Each line of the data must be given back verbatim, with pictures removed.

Data extracted from a collection
--
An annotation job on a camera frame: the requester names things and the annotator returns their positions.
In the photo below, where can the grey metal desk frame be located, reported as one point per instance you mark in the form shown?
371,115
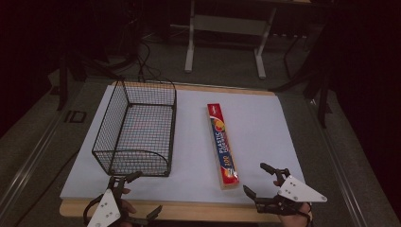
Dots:
227,25

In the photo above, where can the person's right hand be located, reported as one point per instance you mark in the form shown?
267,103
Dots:
298,218

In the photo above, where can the metal floor rail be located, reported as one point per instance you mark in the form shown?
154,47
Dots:
339,164
28,162

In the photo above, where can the long red plastic wrap box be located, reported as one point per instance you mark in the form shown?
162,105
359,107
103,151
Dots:
222,145

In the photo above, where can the black floor bracket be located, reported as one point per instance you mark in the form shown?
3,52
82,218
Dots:
75,116

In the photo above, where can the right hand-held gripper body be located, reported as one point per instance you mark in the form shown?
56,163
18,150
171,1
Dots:
298,190

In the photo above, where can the black metal stand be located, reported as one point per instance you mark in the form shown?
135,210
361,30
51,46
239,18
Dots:
322,94
63,78

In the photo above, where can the white table sheet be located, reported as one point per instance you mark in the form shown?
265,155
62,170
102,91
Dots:
268,132

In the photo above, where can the person's left hand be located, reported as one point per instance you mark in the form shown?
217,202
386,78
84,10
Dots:
127,206

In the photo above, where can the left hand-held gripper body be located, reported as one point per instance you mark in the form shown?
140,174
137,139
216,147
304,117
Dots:
106,209

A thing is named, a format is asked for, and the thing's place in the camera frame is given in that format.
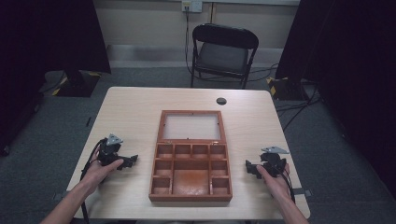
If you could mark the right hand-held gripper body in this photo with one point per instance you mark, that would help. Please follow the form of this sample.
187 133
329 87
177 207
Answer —
273 161

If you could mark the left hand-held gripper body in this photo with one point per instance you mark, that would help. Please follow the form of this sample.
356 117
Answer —
109 152

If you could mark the wooden compartment box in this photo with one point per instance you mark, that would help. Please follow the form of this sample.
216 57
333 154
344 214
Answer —
190 182

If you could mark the person's right hand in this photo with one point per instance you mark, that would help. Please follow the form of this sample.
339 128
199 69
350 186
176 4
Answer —
274 185

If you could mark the person's left hand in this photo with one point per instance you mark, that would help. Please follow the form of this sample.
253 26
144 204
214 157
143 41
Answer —
99 172

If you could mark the yellow black striped stand base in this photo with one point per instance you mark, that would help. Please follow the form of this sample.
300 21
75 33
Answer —
285 88

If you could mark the black folding chair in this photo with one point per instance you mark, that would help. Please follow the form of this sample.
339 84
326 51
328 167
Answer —
223 56

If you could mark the black curtain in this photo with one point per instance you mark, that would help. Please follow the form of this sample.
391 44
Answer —
46 46
351 62

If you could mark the grey table edge bracket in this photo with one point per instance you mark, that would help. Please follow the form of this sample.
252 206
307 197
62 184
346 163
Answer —
302 192

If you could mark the white wall socket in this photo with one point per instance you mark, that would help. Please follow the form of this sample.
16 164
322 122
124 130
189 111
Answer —
191 5

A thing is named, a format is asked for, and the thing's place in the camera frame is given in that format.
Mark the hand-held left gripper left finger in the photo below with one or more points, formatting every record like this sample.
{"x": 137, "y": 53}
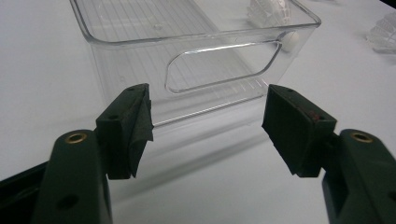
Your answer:
{"x": 121, "y": 130}

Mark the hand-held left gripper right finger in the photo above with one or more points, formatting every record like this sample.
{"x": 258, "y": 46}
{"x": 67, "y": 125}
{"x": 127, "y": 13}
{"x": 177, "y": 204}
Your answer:
{"x": 295, "y": 130}

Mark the clear plastic container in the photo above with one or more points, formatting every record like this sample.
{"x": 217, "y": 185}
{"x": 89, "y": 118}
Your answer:
{"x": 130, "y": 62}
--
Solution for this task:
An annotation job on a camera frame: the requester names things and the annotator returns their positions.
In the photo below, where can the grey metal desk frame be located, reported as one point per instance you mark in the form shown?
371,115
Dots:
227,25

In the photo above, where can the person's right hand be located, reported as one point per instance you mark in the form shown?
267,103
Dots:
298,218

In the photo above, where can the metal floor rail be located, reported as one point per instance you mark in the form shown?
154,47
Dots:
339,164
28,162

In the photo above, where can the long red plastic wrap box be located, reported as one point per instance you mark in the form shown?
162,105
359,107
103,151
Dots:
222,145

In the photo above, where can the black floor bracket be located, reported as one point per instance you mark in the form shown?
3,52
82,218
Dots:
75,116

In the photo above, where can the right hand-held gripper body be located, reported as one point per instance you mark in the form shown?
56,163
18,150
171,1
Dots:
298,190

In the photo above, where can the black metal stand be located, reported as one point per instance you mark in the form shown?
135,210
361,30
51,46
239,18
Dots:
322,94
63,78

In the photo above, where can the white table sheet be located, reported as one point per instance you mark in the form shown?
265,155
62,170
102,91
Dots:
268,132

In the photo above, where can the person's left hand be located, reported as one point per instance you mark in the form shown?
217,202
386,78
84,10
Dots:
127,206

In the photo above, where can the left hand-held gripper body be located, reported as one point per instance you mark in the form shown?
140,174
137,139
216,147
304,117
Dots:
106,209

A thing is named, a format is asked for, and the thing's place in the camera frame is given in that format.
If you could mark the right hand-held gripper body in this photo with one point per instance you mark, that would help. Please follow the form of this sample.
187 133
329 87
177 207
Answer —
273 161

If you could mark the left hand-held gripper body in this photo with one point per instance you mark, that would help. Please follow the form of this sample.
356 117
Answer —
109 152

If you could mark the wooden compartment box in this photo with one point per instance you mark, that would help. Please follow the form of this sample.
216 57
333 154
344 214
Answer —
190 182

If you could mark the person's right hand in this photo with one point per instance you mark, that would help. Please follow the form of this sample.
339 128
199 69
350 186
176 4
Answer —
274 185

If you could mark the person's left hand in this photo with one point per instance you mark, that would help. Please follow the form of this sample.
253 26
144 204
214 157
143 41
Answer —
99 172

If you could mark the yellow black striped stand base in this photo with one point per instance you mark, that would help. Please follow the form of this sample.
300 21
75 33
Answer —
285 88

If you could mark the black folding chair in this photo with one point per instance you mark, that would help. Please follow the form of this sample.
339 84
326 51
328 167
Answer —
223 56

If you could mark the black curtain in this photo with one point per instance you mark, that would help. Please follow the form of this sample.
391 44
Answer —
46 46
351 62

If you could mark the grey table edge bracket in this photo with one point per instance you mark, that would help. Please follow the form of this sample.
252 206
307 197
62 184
346 163
Answer —
302 192

If you could mark the white wall socket in this photo with one point per instance you mark, that would help. Please follow the form of this sample.
16 164
322 122
124 130
189 111
Answer —
191 5

A thing is named, a format is asked for, and the thing's place in the camera frame is given in that format.
Mark the hand-held left gripper left finger in the photo below with one or more points, formatting every record like this sample.
{"x": 137, "y": 53}
Your answer:
{"x": 121, "y": 130}

Mark the hand-held left gripper right finger in the photo above with one or more points, formatting every record like this sample.
{"x": 258, "y": 46}
{"x": 67, "y": 125}
{"x": 127, "y": 13}
{"x": 177, "y": 204}
Your answer:
{"x": 295, "y": 130}

Mark the clear plastic container in the photo above with one or more points, formatting every record like this sample.
{"x": 217, "y": 185}
{"x": 89, "y": 118}
Your answer:
{"x": 130, "y": 62}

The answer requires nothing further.